Stromal cells/telocytes and endothelial progenitors in the perivascular niches of the trigeminal ganglion

Stromal cells/telocytes (SCs/TCs) were recently described in the human adult trigeminal ganglion (TG). As some markers are equally expressed in SCs/TCs and endothelial cells, we hypothesized that a subset of the TG SCs/TCs is in fact represented by endothelial progenitor cells of a myelomonocytic origin. This study aimed to evaluate whether the interstitial cells of the human adult TG correlate with the myelomonocytic lineage. We used primary antibodies for c-erbB2/HER-2, CD31, nestin, CD10, CD117/c-kit, von Willebrand factor (vWF), CD34, Stro-1, CD146, α-smooth muscle actin (α-SMA), CD68, VEGFR-2 and cytokeratin 7 (CK7). The TG pial mesothelium and subpial vascular microstroma expressed c-erbB2/HER-2, CK7 and VEGFR-2. SCs/TCs neighbouring the neuronoglial units (NGUs) also expressed HER-2, which suggests a pial origin.
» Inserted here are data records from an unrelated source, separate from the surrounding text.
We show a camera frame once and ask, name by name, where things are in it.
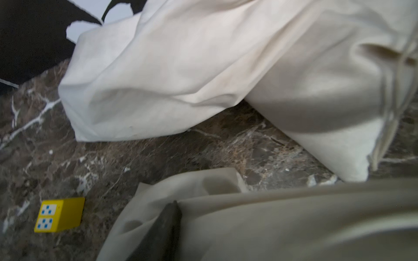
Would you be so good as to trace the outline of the cream cloth bag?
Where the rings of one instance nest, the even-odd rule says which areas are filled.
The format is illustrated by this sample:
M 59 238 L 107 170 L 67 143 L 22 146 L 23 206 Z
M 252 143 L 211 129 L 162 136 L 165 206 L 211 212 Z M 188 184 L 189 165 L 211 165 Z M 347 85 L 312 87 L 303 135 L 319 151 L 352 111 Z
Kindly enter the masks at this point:
M 182 212 L 174 261 L 415 261 L 418 181 L 249 191 L 233 168 L 141 183 L 100 261 L 128 261 L 164 207 Z
M 418 3 L 287 1 L 283 13 L 284 52 L 246 101 L 340 179 L 364 182 Z
M 147 1 L 83 33 L 58 91 L 78 141 L 168 136 L 235 106 L 326 1 Z

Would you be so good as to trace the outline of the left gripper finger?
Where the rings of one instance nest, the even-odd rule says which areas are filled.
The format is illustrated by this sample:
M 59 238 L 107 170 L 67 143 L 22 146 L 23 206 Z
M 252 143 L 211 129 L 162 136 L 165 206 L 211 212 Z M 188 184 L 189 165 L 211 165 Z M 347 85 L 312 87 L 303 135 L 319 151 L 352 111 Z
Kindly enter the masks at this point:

These cells were also positive for CD10, CD31, CD34, CD68 and nestin. Endothelial cells expressed CD10, CD31, CD34, CD146, nestin and vWF. We also found vasculogenic networks with spindle-shaped and stellate endothelial progenitors expressing CD10, CD31, CD34, CD68, CD146 and VEGFR-2. Isolated mesenchymal stromal cells expressed Stro-1, CD146, CK7, c-kit and nestin. Pericytes expressed α-SMA and CD146. Using transmission electron microscopy (TEM), we found endothelial-specific Weibel-Palade bodies in spindle-shaped stromal progenitors. Our study supports the hypothesis that an intrinsic vasculogenic niche potentially involved in microvascular maintenance and repair might be present in the human adult trigeminal ganglion and that it might be supplied by either the pial mesothelium or the bone marrow niche.